> TASK INSTRUCTIONS: Work through the data line by line, gathering every line that has the word "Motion".

%%

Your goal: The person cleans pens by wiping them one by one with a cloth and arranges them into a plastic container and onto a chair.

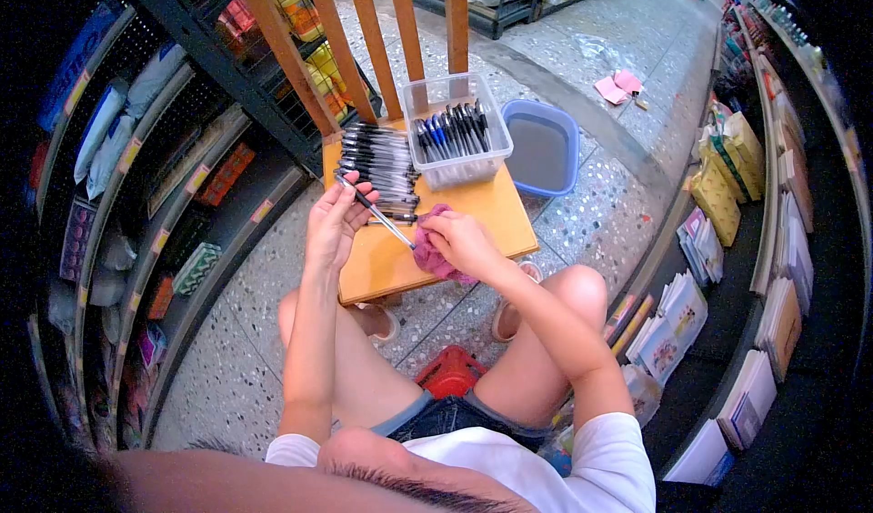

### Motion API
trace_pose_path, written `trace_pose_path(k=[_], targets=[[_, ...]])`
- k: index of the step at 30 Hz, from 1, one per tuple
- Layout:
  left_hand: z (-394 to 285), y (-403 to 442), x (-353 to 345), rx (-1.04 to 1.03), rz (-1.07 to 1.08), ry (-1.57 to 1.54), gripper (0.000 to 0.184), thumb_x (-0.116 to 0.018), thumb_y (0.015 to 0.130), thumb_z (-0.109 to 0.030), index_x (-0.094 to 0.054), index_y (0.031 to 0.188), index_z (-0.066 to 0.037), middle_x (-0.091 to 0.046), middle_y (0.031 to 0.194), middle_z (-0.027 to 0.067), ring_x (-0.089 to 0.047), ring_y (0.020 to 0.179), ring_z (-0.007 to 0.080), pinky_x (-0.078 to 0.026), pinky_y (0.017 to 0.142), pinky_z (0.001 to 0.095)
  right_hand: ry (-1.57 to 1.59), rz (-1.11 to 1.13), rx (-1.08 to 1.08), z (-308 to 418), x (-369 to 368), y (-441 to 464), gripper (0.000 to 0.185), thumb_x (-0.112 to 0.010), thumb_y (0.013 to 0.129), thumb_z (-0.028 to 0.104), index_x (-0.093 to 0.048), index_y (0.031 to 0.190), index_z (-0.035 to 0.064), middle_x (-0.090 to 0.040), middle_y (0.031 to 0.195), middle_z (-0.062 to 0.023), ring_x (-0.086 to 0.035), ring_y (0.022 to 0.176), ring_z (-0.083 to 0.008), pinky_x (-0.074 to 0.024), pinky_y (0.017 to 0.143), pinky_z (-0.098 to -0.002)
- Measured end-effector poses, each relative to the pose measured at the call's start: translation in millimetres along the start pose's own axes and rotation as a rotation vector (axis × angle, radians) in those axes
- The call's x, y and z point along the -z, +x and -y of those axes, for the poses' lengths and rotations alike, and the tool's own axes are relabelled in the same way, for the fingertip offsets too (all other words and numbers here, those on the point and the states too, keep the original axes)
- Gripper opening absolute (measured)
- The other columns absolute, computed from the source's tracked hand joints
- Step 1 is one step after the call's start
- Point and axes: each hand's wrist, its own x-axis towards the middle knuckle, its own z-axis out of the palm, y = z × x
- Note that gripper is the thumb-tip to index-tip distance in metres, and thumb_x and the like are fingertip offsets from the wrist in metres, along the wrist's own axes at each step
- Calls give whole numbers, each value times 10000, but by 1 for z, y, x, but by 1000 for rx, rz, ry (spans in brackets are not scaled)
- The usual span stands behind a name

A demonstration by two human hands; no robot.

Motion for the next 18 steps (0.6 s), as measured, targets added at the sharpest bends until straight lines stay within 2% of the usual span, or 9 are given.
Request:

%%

> YOUR RESPONSE:
### Motion API
Motion for the next 18 steps (0.6 s), as measured, targets added at the sharpest bends until straight lines stay within 2% of the usual span, or 9 are given.

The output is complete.